Wilson Asset Management chairman Geoff Wilson says he expects Magellan Financial to run down the clock on the options tied to its $2.8 billion closed end fund before it acts to extinguish a double-digit discount between the unit price and asset value
The Magellan Global Fund is the subject of a potential push by activist investor Nick Bolton and his Keybridge Capital, which has been hoovering up cheap options tied to the fund. He intends to buy enough units in the fund to call for a vote and wind it up.
Wilson Asset Management chairman Geoff Wilson. WAM’s strategic value fund owns units in Magellan’s closed end fund.

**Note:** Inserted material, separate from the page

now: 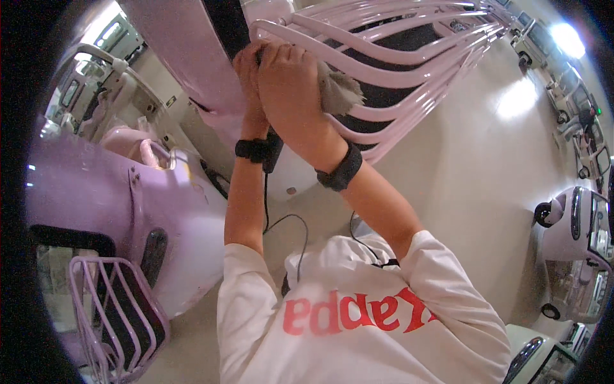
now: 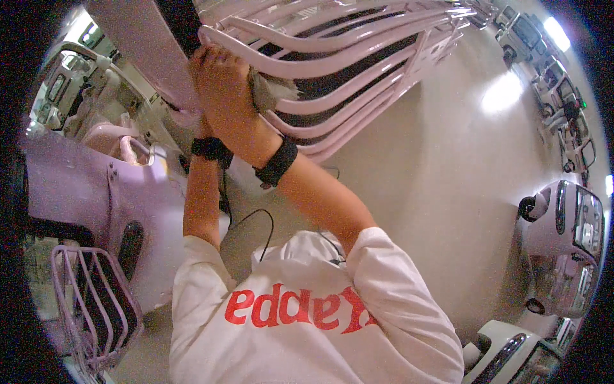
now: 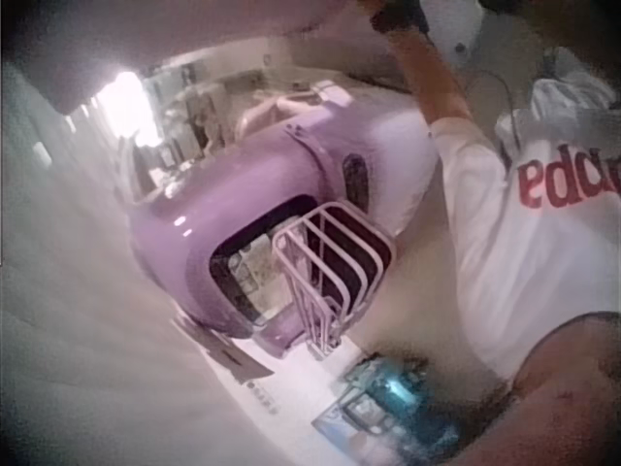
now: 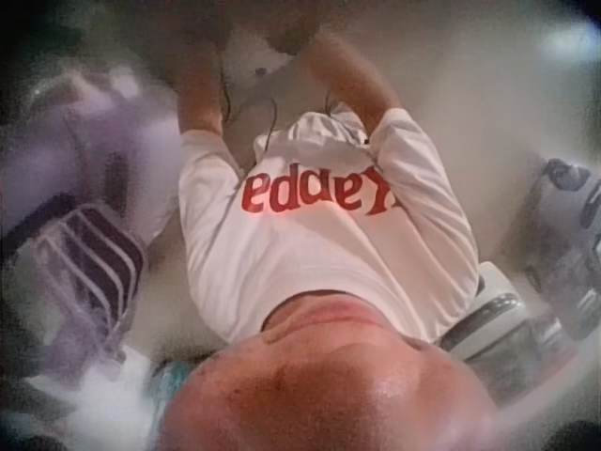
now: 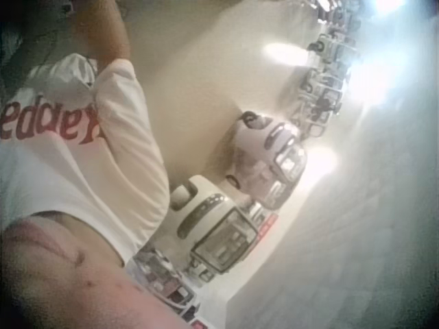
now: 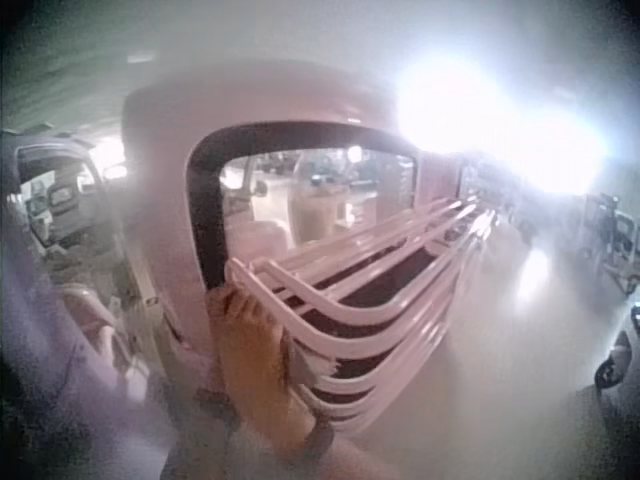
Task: The person cleans electric carts by wiping down their exterior frames, rear racks, and windshields with a cloth.
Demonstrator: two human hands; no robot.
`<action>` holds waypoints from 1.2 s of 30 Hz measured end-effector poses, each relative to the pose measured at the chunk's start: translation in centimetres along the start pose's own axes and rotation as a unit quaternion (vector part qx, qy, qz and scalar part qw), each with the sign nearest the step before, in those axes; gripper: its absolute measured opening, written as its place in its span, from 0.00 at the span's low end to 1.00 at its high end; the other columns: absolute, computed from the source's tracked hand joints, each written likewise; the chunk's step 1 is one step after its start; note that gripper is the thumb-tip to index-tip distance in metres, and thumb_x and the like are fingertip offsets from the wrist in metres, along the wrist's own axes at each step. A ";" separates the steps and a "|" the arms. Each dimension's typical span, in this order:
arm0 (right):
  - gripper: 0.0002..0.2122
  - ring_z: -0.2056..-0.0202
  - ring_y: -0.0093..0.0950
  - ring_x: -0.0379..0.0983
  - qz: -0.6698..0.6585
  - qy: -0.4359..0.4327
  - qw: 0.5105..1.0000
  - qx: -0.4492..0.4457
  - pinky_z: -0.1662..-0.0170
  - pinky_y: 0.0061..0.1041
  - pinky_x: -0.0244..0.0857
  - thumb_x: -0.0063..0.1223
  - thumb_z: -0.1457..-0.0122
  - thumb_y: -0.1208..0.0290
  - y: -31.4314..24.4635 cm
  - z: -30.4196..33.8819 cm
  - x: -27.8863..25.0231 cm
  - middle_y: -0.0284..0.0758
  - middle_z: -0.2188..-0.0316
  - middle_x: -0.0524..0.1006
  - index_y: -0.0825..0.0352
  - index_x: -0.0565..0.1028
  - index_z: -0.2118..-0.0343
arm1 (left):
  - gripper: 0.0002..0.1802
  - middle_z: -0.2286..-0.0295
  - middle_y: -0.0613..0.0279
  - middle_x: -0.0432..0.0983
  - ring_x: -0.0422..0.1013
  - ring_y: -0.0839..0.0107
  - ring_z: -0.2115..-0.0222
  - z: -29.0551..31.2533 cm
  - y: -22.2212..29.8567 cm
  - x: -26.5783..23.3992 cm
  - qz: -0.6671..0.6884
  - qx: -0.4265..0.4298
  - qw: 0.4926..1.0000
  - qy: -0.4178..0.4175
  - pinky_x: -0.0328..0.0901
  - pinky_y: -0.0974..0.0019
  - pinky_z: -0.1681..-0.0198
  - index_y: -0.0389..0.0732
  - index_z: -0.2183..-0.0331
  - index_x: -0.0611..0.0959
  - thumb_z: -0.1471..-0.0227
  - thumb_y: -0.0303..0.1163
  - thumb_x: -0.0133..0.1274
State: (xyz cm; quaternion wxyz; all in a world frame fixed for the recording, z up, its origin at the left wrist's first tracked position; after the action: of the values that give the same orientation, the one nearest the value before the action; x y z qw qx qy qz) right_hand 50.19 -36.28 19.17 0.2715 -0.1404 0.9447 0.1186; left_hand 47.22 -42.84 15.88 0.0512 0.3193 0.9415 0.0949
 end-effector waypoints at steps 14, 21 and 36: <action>0.18 0.60 0.38 0.65 -0.349 -0.059 0.928 -0.115 0.57 0.34 0.58 0.49 0.58 0.67 13.0 7.0 -5.0 0.41 0.64 0.70 0.69 0.68 0.62 | 0.18 0.65 0.48 0.64 0.60 0.52 0.63 1.8 14.3 0.1 0.026 -0.050 0.981 -0.186 0.53 0.51 0.57 0.33 0.61 0.67 0.56 0.32 0.42; 0.12 0.58 0.36 0.63 -0.499 0.057 0.860 0.089 0.54 0.32 0.55 0.45 0.50 0.70 22.1 7.2 1.1 0.41 0.64 0.70 0.73 0.70 0.66 | 0.26 0.66 0.47 0.65 0.63 0.53 0.64 0.5 20.2 5.4 -0.151 0.020 0.963 -0.223 0.57 0.53 0.60 0.35 0.57 0.66 0.54 0.44 0.43; 0.21 0.53 0.38 0.59 -0.364 0.149 0.917 0.070 0.48 0.33 0.48 0.35 0.44 0.55 19.9 8.0 1.2 0.38 0.64 0.70 0.71 0.68 0.63 | 0.16 0.73 0.61 0.71 0.68 0.66 0.69 0.7 17.0 5.7 -0.150 0.080 0.948 -0.269 0.63 0.63 0.68 0.41 0.69 0.74 0.60 0.41 0.49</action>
State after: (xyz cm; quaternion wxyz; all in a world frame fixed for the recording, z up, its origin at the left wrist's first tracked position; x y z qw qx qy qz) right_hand 46.50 -15.56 14.81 0.1610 -0.4715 0.8637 -0.0768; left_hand 52.88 -25.97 18.56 0.2900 0.1914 0.9344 -0.0791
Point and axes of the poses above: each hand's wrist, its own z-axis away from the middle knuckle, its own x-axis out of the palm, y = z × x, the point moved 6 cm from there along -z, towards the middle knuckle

Mr Bolton’s Keybridge owns about 132 million of the 1 billion outstanding options that allow holders to buy into the closed end fund at a 7.5 per cent discount to the value of the assets, but the current 16 per cent discount trading means the options are of little value. This has allowed Mr Bolton to snap up the options in the hope of pushing for a wind-up in the trust as a means of closing the discount.
But to maximise his profits on the options, a successful wind-up must occur before the March 2024 expiry date, at which point the options become worthless.
“If you believe the discount would narrow naturally then the options are a great investment, but you have to be incredibly naive to believe that will happen due to a restructuring,” Mr Wilson told The Australian Financial Review on Wednesday.
WAM’s $207 million strategic value fund, known as WAR, has about 5 per cent of its capital in the Magellan Global Fund. Mr Wilson said this was to capitalise on the discount to net asset value, and a view that at some point investors would switch to buying units.